Hi! LegalGems here. My goal: To Do My Best To Assist You. Please remember, I can only provide general information,as this is a public forum.
I have researched the above for you, and could not find any statute that specifically addresses this issue. Therefore, in order for there to be a cancellation fee, it needs to be explicitly stated in the contract - as a provision of the contract.
If the contract does not address this issue, then it cannot be arbitrarily added at a later date, unless you agreed to modify the contract and consented to an additional provision that included a cancellation fee.
Thank you LegalGems. The owner of the facility refuses to acknowledge this discrepancy in common sense. What action may I take to bring an end to his ignorance, if any?
You are welcome. You can ask the owner on what basis s/he is alleging there is a cancellation fee. If they are unable to point to a contract signed by you (or addendum), then, if they send this to collections or attempt to collect it themselves, you can ask for validation of the debt. If they are unable to provide this, then the odds of them pursuing this in court successfully are unlikely. If you have a credit card on file, they may charge the cancellation fee to the credit card, in which case you could dispute it directly with the c/c company. If they failed to show a document authorizing cancellation fee, then generally the c/c company would resolve the issue in your favor. But it is generally a good idea to first try and resolve disputes amicably - i.e inquire as to the basis for his contention regarding how s/he can charge the fee.
The owner claims that every contract has a cancellation policy and I should have asked what it was before signing. They are also stating there is a mandatory six-month term before I even have the ability to cancel the membership, also not stated on the contract. Based on what you are telling me, it MUST be in the contract to be a valid 'term' as long as there wasn't an addendum that we both agreed upon. Since these terms weren't in the contract, if I am understanding you correctly, this is indeed bad business practice and not legally accepted as binding me to a minimum term prior to cancellation, even if the contract is valid for an 18 month period of time?
If the contract was for an 18 month period, then the consumer would be liable for the monthly fee times 18. A cancellation clause is similar to a liquidated damage clause. However, if it is simply an ongoing contract that requires say 30 days notice, and no cancellation provision, then once the 30 days notice is provided the contract is over. If it is a 18 month contract with a cancellation provision, and it was cancelled prior to the 18 months, then the cancellation fee would kick in. If no cancellation fee, then payment for the full 18 months. However, all this needs to be addressed specifically in the contract.
But it sounds as if you still have some time remaining on your contract, would that be correct?

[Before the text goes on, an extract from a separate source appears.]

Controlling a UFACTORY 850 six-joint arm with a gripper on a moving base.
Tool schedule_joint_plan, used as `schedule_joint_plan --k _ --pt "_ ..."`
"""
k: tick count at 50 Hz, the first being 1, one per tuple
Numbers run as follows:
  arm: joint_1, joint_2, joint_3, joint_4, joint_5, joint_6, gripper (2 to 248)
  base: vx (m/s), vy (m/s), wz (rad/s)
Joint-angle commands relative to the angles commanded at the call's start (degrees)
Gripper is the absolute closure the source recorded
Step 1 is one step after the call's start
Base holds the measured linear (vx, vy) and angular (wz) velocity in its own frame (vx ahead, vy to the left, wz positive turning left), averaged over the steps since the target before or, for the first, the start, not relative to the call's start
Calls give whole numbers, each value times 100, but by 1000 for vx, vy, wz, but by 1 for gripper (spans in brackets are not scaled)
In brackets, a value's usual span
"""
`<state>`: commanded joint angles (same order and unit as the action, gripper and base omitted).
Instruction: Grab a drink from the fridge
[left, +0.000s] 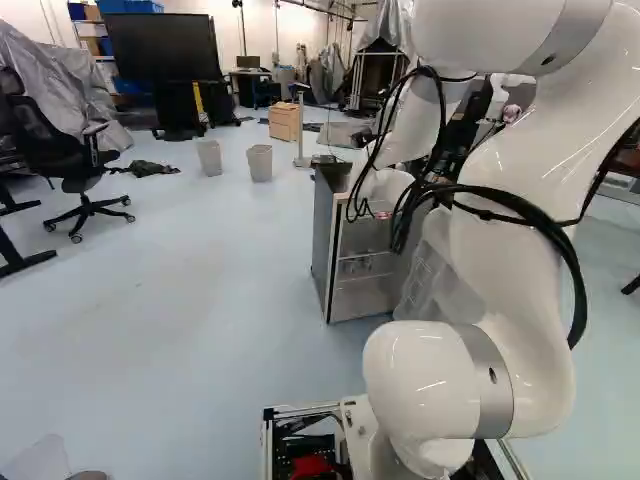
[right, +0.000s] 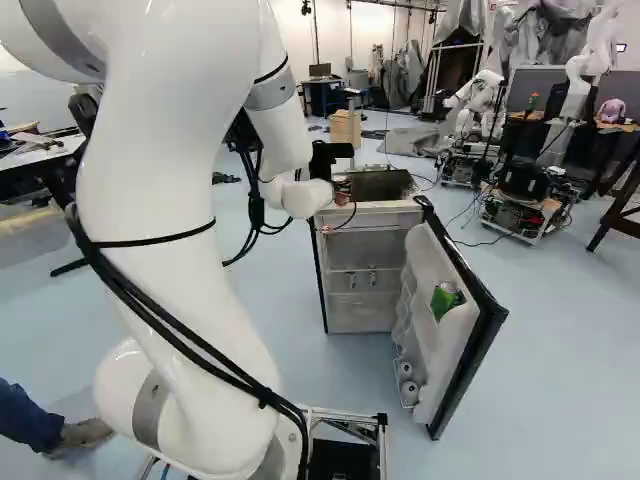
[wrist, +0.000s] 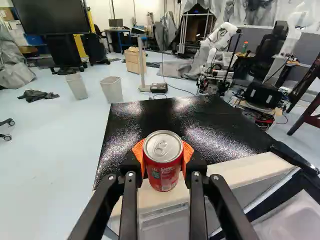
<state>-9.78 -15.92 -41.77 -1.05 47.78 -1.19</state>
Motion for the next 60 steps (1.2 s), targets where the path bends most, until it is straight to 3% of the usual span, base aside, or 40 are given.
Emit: schedule_joint_plan --k 25,26,30,31,36,37,41,42,46,47,60 --pt "0 -54 -4 0 0 0 155 0 0 0" --pt "0 -54 -4 0 0 0 132 0 0 0" --pt "0 -54 -4 0 0 0 132 0 0 0" --pt "0 -54 -4 0 0 0 100 0 0 0" --pt "0 -54 -4 0 0 0 100 0 0 0" --pt "0 -54 -4 0 0 0 66 0 0 0" --pt "-1 -48 3 0 0 0 66 0 0 0" --pt "-1 -44 9 0 0 0 31 0 0 0" --pt "-6 -3 56 0 0 0 31 0 0 0" --pt "-7 13 75 0 0 0 3 0 0 0" --pt "-78 304 415 0 0 0 3 0 0 0"
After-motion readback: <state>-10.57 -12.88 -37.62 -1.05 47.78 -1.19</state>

Yes, unfortunately there are still many months remaining on the contract. There is no cancellation clause on the contract, however.

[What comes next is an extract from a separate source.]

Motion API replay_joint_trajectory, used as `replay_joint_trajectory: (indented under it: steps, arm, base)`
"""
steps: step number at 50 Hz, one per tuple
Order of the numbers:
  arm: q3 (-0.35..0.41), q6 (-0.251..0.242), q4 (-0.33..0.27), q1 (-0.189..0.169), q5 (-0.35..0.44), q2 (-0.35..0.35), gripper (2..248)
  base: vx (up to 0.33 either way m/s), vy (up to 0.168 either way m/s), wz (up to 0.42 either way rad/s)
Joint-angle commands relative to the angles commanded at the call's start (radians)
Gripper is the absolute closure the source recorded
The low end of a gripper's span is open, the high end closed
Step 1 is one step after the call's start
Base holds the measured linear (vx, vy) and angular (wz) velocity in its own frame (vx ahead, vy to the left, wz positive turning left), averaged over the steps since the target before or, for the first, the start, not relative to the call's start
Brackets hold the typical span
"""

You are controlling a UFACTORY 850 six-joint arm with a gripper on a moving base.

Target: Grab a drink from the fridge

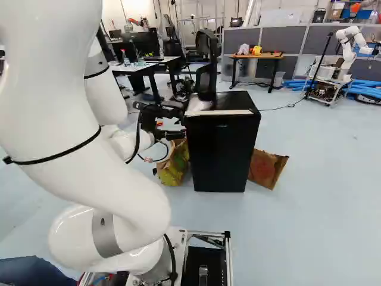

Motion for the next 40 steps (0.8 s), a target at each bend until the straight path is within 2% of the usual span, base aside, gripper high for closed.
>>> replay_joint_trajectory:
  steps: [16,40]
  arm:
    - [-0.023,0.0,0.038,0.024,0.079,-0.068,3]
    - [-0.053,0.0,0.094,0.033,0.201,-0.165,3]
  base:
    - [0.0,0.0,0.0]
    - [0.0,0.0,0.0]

That is unfortunate - and frustrating. If there is no cancellation clause, then generally the owner would be able to sue for the remainder of the balance owing based on the number of months left on the contract (similar to the idea for an apartment lease). So if the owner was willing to implement retroactively a cancellation clause for less than the amount remaining on the contract, that could be a favorable outcome.
I see, and this retroactive cancellation clause you speak of can be under any terms the owner wishes it to be made?

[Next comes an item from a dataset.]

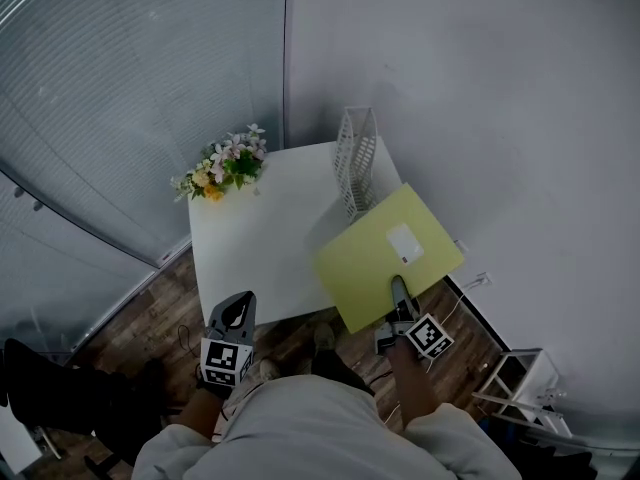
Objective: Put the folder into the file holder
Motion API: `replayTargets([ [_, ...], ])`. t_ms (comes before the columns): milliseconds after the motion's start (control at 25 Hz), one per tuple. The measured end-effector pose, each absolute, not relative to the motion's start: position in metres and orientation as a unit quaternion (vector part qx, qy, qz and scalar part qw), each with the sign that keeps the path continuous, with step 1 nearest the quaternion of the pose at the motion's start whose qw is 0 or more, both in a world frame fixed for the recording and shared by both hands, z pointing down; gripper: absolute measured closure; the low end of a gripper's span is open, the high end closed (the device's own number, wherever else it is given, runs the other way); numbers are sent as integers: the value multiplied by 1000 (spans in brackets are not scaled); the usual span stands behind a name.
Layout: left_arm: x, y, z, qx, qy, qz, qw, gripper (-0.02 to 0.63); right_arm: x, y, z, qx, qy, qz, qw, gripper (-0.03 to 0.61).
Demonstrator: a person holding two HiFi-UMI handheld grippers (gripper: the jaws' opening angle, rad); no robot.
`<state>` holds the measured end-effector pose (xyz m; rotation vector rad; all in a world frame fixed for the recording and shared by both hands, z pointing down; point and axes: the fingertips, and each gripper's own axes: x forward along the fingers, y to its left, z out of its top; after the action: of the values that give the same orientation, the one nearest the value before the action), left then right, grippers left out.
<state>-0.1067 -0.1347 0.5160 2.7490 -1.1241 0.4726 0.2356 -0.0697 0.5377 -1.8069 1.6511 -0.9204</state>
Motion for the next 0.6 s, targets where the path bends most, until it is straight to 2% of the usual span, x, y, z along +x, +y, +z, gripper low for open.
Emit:
replayTargets([
  [400,-98,-156,509,897,-408,151,71,606,294,-171,442,-704,649,-191,216,436],
  [600,-103,-162,513,886,-431,152,79,606,308,-211,413,-722,658,-128,170,436],
])
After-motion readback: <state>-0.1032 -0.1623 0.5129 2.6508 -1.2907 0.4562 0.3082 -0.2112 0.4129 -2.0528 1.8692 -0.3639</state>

No; this would be more of a negotiation. He can't enforce any clause that is not in the contract. However, if he is now offering you say a $200 cancellation fee in lieu of collecting on the $1000 remaining in monthly payments, that would be worthwhile. It's not really retroactive; that was more to explain that he would be agreeing to it retroactively.
I understand - so in this territory where a contract's payments have not been fulfilled, it is completely up to the discretion and negotiation of both parties to come to a mutually beneficial agreement.
For cancellation, that is.
Not really. Technically, the non breaching party can sue to the full extent of the damages (economic damages). However, many people prefer to negotiate so they don't have to deal with collections/lawsuits. The owner doesn't really sound like he's negotiating though; it sounds more like he believes there was a cancellation clause. But generally, yes, people prefer a mutually beneficial agreement, because lawsuits cost time, money, stress...
Okay, I believe my question has been satisfactorily answered.
I will then work with the other party to try to end this amicably.
Oh good to hear. Make sure when you sign future contracts, you read all of them. I know that is easier said than done because nowadays everything is at least 3 pages.. but it can save a hassle later on. Take care!